* [INSTRUCTIONS TO FOLLOW]: Your reply should contain only the line with "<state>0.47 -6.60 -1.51" and the lines after it through the end of the data, each written out exactly.

* [COLLECTED DATA]:
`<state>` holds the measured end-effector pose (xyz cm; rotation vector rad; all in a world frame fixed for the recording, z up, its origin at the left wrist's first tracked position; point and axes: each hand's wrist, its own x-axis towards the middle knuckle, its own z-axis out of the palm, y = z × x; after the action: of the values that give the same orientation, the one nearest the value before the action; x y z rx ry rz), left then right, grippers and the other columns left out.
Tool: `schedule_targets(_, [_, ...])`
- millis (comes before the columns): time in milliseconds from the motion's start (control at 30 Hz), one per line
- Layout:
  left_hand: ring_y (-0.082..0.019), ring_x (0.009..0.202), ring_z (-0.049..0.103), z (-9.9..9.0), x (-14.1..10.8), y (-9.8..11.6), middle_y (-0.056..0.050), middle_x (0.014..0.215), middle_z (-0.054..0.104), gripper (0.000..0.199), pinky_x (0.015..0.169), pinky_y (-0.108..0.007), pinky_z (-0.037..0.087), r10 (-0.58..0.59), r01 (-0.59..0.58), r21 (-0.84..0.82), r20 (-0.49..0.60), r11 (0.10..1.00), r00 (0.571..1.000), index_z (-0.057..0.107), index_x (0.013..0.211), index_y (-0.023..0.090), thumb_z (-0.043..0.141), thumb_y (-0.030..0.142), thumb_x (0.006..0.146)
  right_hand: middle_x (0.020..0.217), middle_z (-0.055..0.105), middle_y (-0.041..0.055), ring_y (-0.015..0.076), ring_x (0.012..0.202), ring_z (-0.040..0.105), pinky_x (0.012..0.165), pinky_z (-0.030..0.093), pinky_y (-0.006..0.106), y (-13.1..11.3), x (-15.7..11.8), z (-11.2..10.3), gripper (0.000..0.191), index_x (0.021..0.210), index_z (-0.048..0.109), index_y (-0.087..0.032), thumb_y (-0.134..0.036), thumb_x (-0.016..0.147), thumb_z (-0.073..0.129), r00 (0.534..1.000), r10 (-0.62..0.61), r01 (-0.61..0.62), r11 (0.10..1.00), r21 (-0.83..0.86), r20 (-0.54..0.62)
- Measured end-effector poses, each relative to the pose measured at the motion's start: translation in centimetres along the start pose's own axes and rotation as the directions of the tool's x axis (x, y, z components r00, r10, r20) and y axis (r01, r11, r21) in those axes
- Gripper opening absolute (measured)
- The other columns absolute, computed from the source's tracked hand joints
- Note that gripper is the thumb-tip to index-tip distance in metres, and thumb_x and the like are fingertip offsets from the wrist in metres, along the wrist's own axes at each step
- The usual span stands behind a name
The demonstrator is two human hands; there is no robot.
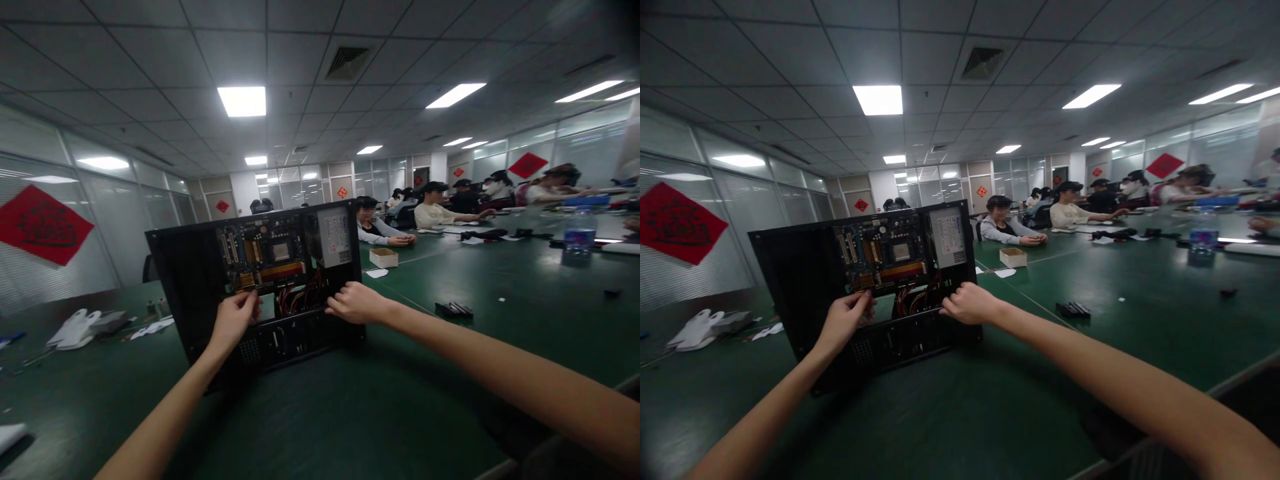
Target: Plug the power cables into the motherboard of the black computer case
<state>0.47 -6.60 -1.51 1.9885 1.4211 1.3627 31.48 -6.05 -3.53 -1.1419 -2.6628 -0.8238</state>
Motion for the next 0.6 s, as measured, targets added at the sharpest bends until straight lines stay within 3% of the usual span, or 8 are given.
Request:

* [WRITTEN REPLY]:
<state>0.47 -6.60 -1.51 1.9885 1.4211 1.3627 31.48 -6.05 -3.53 -1.1419 -2.6628 -0.8238</state>
Motion for the next 0.6 s, as measured, targets added at the sharpest bends until straight lines stay within 3% of the usual span, or 8 are given.
Request:

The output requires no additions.